EXERCISE:
Every line of the material below should be output exactly as written, with the images skipped.

===

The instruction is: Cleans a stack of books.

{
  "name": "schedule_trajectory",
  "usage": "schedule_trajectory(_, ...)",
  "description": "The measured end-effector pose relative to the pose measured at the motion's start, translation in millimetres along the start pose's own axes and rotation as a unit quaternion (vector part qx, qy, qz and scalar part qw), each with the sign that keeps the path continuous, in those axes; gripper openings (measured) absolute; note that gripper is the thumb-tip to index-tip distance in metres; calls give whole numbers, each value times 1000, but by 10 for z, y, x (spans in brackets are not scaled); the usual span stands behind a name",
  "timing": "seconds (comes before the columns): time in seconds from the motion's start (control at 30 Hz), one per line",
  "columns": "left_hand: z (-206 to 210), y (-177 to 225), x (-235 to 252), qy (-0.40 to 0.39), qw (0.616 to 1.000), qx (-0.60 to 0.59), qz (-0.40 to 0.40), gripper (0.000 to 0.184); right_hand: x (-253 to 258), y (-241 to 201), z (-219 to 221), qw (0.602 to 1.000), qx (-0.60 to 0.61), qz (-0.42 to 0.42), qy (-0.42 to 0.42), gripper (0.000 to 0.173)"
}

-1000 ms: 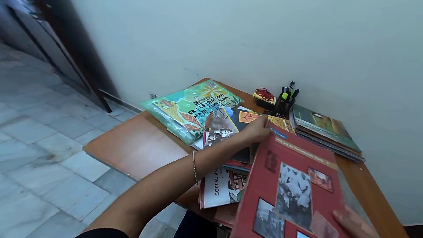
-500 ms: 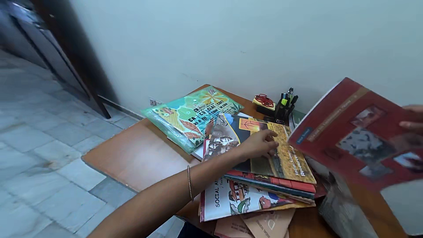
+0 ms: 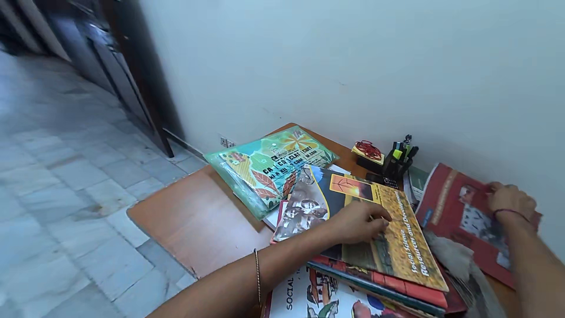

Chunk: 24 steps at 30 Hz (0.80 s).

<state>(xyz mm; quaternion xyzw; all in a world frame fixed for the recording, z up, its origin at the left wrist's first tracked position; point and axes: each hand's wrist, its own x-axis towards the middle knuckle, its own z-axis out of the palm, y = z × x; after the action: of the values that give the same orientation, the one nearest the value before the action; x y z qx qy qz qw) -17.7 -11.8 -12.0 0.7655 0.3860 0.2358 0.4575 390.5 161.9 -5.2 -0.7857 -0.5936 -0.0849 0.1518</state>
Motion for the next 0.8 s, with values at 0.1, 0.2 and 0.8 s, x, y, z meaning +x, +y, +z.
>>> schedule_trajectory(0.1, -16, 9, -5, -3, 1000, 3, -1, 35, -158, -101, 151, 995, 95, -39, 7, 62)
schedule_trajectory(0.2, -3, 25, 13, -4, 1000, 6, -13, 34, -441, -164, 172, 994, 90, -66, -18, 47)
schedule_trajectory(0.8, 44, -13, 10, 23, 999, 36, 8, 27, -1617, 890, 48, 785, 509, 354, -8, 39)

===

ANSWER FOR THE TASK:
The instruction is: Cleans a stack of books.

{
  "name": "schedule_trajectory",
  "usage": "schedule_trajectory(_, ...)",
  "description": "The measured end-effector pose relative to the pose measured at the motion's start, translation in millimetres along the start pose's own axes and rotation as a unit quaternion (vector part qx, qy, qz and scalar part qw), each with the sign that keeps the path continuous, in those axes; gripper openings (measured) absolute; note that gripper is the thumb-tip to index-tip distance in metres; calls give whole numbers, each value times 1000, but by 10 for z, y, x (spans in brackets are not scaled); the usual span stands behind a name",
  "timing": "seconds (comes before the columns): time in seconds from the motion's start (control at 30 Hz), one per line",
  "columns": "left_hand: z (-206 to 210), y (-177 to 225), x (-235 to 252), qy (-0.40 to 0.39), qw (0.616 to 1.000), qx (-0.60 to 0.59), qz (-0.40 to 0.40), gripper (0.000 to 0.184); right_hand: x (-253 to 258), y (-241 to 201), z (-219 to 221), qw (0.602 to 1.000), qx (-0.60 to 0.61), qz (-0.42 to 0.42), qy (-0.42 to 0.42), gripper (0.000 to 0.173)"
}

-1000 ms: 
-500 ms: 
+0 ms: 

Chunk: 24 steps at 30 Hz (0.80 s).

<state>(xyz mm; quaternion xyzw; all in a world frame fixed for the recording, z up, its origin at the left wrist's first tracked position; point and axes: each hand's wrist, its own x-axis towards the middle knuckle, its own z-axis out of the palm, y = z × x; after the action: of the values that give the same orientation, the one nearest the value before the action; x y z qx qy qz qw) -17.7 -11.8 -12.0 0.7655 0.3860 0.2358 0.4575 390.5 161.9 -5.2 -0.7857 -0.5936 -0.0849 0.1518</state>
Motion for the next 0.8 s, with values at 0.1, 0.2 and 0.8 s, x, y, z meaning +x, +y, +z.
>>> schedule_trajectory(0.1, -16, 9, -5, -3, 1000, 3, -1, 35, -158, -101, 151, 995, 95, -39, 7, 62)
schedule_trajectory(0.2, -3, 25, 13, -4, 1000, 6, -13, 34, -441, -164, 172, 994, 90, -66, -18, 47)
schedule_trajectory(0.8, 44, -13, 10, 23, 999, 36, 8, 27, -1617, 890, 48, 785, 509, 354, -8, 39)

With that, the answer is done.